For years, the rule of artificial intelligence seemed simple: bigger models win.
More parameters, more GPUs, and more training data often produced stronger systems. That formula has powered the rapid rise of modern AI. But a new model developed by Yuan Lab AI challenges that assumption unexpectedly.
Instead of simply building a larger system, researchers created a massive trillion-parameter model and then removed a large portion of it during training. The model, called Yuan 3.0 Ultra, began with more than 1.5 trillion parameters. During training, roughly one-third of those parameters were deleted.
Surprisingly, the model became more efficient while maintaining competitive performance against other advanced AI systems.
This result highlights an important shift in how future AI systems might be designed.
The Rise of the Mixture of Experts
Yuan 3.0 Ultra uses an architecture known as a Mixture-of-Experts network.
Instead of one giant neural network handling every task, the system is divided into many smaller networks known as “experts.” Each expert focuses on certain patterns or types of information.
When text enters the model, it does not activate the entire network. Instead, a routing system selects only the experts who are most relevant to the task.
This approach works somewhat like a large company. Not every employee works on every project. Instead, work is directed to specialists who are best suited to solve the problem.
Because of this design, AI models can become extremely large without requiring the full system to run for every request.
Why Bigger Isn’t Always Better
During training, the researchers discovered something interesting.
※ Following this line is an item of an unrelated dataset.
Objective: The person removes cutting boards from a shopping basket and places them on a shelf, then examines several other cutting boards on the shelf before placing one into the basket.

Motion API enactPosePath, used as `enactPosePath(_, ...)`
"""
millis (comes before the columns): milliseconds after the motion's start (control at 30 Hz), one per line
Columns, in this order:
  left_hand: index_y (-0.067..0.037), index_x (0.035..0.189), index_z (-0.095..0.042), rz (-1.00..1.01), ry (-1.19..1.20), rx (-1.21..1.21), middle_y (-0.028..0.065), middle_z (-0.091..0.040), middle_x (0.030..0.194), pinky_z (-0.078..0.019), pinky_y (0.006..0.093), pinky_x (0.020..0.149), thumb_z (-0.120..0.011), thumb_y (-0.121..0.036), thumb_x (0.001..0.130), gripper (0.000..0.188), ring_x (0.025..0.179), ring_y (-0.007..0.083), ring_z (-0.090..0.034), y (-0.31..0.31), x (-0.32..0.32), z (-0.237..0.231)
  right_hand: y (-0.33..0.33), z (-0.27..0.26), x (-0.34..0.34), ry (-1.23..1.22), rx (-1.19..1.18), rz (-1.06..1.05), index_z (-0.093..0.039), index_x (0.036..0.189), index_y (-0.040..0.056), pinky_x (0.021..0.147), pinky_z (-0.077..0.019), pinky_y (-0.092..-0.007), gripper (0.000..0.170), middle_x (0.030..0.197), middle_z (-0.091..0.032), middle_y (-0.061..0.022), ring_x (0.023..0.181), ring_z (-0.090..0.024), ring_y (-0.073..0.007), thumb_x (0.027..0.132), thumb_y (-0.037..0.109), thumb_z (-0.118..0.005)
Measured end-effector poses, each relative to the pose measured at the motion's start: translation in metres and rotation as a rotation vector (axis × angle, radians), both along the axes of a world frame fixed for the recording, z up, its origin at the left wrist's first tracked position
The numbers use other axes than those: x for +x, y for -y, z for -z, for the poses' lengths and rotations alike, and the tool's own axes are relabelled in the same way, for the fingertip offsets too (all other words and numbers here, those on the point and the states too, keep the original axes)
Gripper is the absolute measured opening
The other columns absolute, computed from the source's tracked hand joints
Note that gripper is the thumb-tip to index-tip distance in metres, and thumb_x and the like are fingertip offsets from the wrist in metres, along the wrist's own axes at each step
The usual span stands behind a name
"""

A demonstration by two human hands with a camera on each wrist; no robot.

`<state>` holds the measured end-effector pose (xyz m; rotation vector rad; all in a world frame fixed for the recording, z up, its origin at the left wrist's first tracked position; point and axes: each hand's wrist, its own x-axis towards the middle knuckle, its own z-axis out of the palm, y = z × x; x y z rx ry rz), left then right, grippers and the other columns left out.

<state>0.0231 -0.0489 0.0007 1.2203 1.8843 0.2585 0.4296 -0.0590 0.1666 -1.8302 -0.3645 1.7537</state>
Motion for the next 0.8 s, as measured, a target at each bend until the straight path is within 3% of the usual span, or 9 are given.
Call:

Even though the model contained over a trillion parameters, many of the experts were rarely used.
A small number of experts handled most of the workload, while others processed very little data.
Rather than forcing every expert to remain active, the team chose a different strategy. They removed the weakest ones.
The training system continuously monitored how frequently each expert was used. Experts who consistently handled very little work were gradually removed from the network.
By the end of training, about one-third of the original parameters had been pruned away. Counterintuitively, the system did not become weaker. It became more efficient and focused.
A Model That Learns What to Remove
The pruning process, called Layer-Adaptive Expert Pruning, happens while the model is still learning.
As training continues, the system identifies which experts contribute meaningful results and which remain mostly idle. Underperforming experts are removed layer by layer.
This process offers two major advantages.
First, the remaining experts become more specialized because they handle more relevant tasks. Second, the system becomes faster since fewer unnecessary computations are performed.
In the case of Yuan 3.0 Ultra, training efficiency improved dramatically after pruning and workload balancing were introduced.
A Different Direction for AI
The success of Yuan 3.0 Ultra suggests that the future of artificial intelligence may not depend only on building larger models.
Instead, progress may come from smarter architectures that use computing resources more efficiently. Removing weak components, strengthening specialized ones, and optimizing how systems run across hardware could matter just as much as increasing size.
In other words, the next generation of AI might not simply be bigger.
It may be better designed.